Empty hands! With CARE in Tanzania September 2012

Empty hands!
With CARE in Tanzania September 2012

Report 2012

One of the privileges of my independence as a senior free-lancer is the wide range of jobs I get involved in and the contacts to many fine people that follows with it. Often in areas that are quit new to me. Pure curiosity seems to be a considerable part of my motivation. The past year has been no exception. 

Take for instance the investigation I conducted during the spring and summer for the Nordic Council of Ministers on “Neighboring Culture in the Nordic Countries - distribution, access and use”, (only published in Danish!). Although electronic media play an important role in this cultural exchange, the report covers a much broader cultural field also encompassing music, literature, film etc. One element of the investigation was an e-survey carried out in all the five Nordic countries revealing the rather sad message that the interest in neighboring culture amongst the Nordic people is not as vide spread as some of us would like it to be. 
 

Besides that I also had time to finish two contributions to upcoming books (in English) on Public Service Media, one of them dealing with the evolution of public service management from the past era of monopoly to the digital present and future. In the same area I have continued my job as one of the five editorial commissioners with the Open Society/Sorros Foundations program “Mapping Digital Media - journalism, democracy and values" (see here) now having published a considerable part of the planned 60 country reports on the effects of media digitalization. In February I was a surprised yet proud receiver of the "The 2012 emma award - in Recognition of a Lifetime's Commitment to Media Management and Education" at the European Media Management Education Association's conference in Budapest (see here). 

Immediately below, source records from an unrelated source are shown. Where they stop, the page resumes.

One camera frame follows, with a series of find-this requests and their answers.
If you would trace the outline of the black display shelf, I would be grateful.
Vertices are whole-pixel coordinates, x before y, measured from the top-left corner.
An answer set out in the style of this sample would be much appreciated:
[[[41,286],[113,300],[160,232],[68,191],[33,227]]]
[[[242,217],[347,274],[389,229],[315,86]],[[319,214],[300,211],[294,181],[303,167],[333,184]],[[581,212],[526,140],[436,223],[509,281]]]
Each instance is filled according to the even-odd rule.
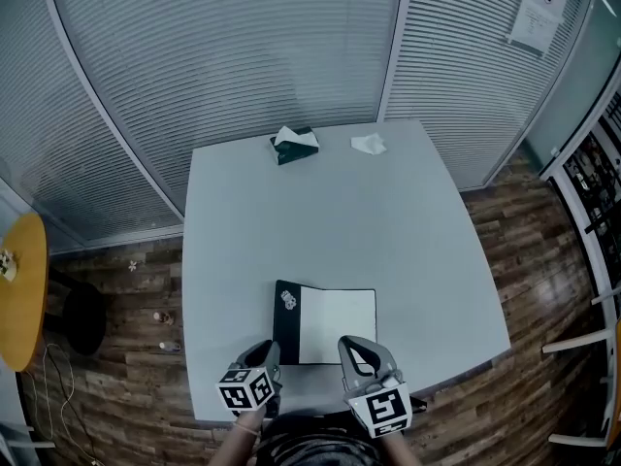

In the more general field of management I have continued my work at the boards of Roskilde University and the Danish Film Institute. Also my participation in the SLIP program (Strategic Leadership in the Public Sector, see here), at the Copenhagen Business School, Center for Business Development and Management should be mentioned. Now with more than a dozen Ph.D. projects under way. 

The work in CARE International brought me this year to field visits to CARE projects in Tanzania, Kenya and Mozambique, both en- and dis-couraging experiences. As in many other places in Africa we are now witnessing a considerable growth in “BNP/capita” and a parallel concentration of the wealth in the hands of a tiny elite leaving the rural masses marginalized in continued poverty. Giving these people in the periphery – both nationally and internationally – a voice and establishing sustainable improvements of their living conditions is the mission of CARE.